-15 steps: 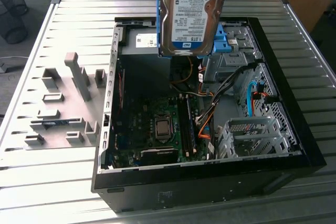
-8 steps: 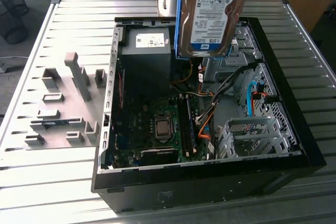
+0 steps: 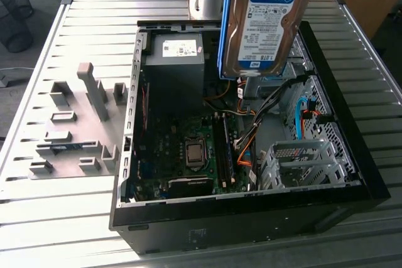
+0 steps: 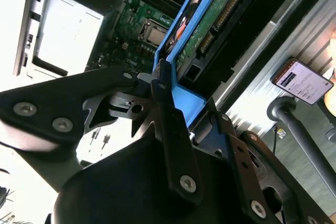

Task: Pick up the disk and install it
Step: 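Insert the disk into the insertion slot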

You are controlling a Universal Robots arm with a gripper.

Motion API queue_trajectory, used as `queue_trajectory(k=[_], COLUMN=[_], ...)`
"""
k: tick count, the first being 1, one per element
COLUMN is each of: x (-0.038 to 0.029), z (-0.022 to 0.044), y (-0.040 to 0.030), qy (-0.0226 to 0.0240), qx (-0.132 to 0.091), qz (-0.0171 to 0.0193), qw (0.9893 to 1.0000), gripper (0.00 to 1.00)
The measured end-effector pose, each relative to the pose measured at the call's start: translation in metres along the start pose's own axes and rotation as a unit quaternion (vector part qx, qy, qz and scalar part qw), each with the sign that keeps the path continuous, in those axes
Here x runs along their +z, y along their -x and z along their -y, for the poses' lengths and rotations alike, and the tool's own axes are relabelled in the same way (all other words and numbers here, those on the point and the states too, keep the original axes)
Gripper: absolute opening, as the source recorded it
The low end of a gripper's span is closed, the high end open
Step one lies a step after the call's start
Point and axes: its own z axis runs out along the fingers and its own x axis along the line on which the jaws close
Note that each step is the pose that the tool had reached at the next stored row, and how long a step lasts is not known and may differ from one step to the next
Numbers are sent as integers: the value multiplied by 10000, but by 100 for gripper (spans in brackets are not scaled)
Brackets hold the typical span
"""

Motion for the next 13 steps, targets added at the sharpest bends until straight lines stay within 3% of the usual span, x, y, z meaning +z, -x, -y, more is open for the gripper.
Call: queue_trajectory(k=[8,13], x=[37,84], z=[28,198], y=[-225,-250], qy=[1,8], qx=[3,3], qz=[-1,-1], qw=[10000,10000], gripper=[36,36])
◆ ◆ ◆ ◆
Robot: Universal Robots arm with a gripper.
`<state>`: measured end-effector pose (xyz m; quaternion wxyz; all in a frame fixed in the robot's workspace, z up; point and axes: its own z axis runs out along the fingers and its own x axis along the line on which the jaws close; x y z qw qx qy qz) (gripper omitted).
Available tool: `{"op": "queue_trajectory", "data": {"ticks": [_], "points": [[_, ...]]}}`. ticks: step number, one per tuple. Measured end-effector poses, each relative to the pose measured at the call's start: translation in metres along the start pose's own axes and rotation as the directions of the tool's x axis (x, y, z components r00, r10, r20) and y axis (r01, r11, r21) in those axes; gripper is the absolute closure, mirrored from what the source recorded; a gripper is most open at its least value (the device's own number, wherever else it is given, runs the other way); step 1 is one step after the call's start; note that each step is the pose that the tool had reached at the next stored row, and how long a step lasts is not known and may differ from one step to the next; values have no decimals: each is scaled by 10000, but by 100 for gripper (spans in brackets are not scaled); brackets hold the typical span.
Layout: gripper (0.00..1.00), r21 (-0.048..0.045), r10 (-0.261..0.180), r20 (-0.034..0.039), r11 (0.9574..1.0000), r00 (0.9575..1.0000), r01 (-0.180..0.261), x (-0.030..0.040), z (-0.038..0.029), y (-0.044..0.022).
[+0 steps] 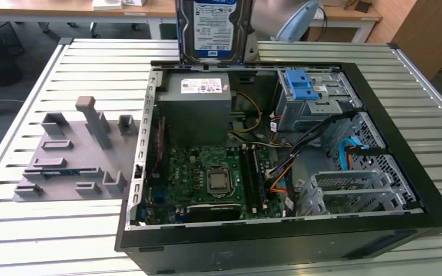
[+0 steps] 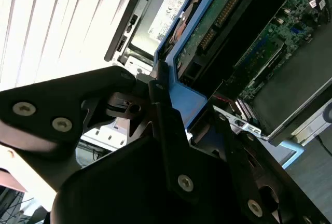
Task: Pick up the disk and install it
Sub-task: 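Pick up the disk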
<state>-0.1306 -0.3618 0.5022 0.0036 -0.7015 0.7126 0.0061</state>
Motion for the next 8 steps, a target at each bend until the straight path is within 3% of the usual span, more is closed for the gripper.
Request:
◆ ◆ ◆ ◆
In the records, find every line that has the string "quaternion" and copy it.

** SOLUTION **
The measured end-effector pose, each relative to the pose measured at the call's start: translation in metres along the start pose's own axes and rotation as a unit quaternion (vector part qx, qy, qz and scalar part qw), each with the sign that keeps the path continuous, in those axes
`<state>`: measured end-effector pose (xyz m; quaternion wxyz; all in a frame fixed in the robot's workspace, z up; point and axes: its own z axis runs out along the fingers and its own x axis along the line on which the jaws close; x y z qw qx qy qz) (gripper omitted).

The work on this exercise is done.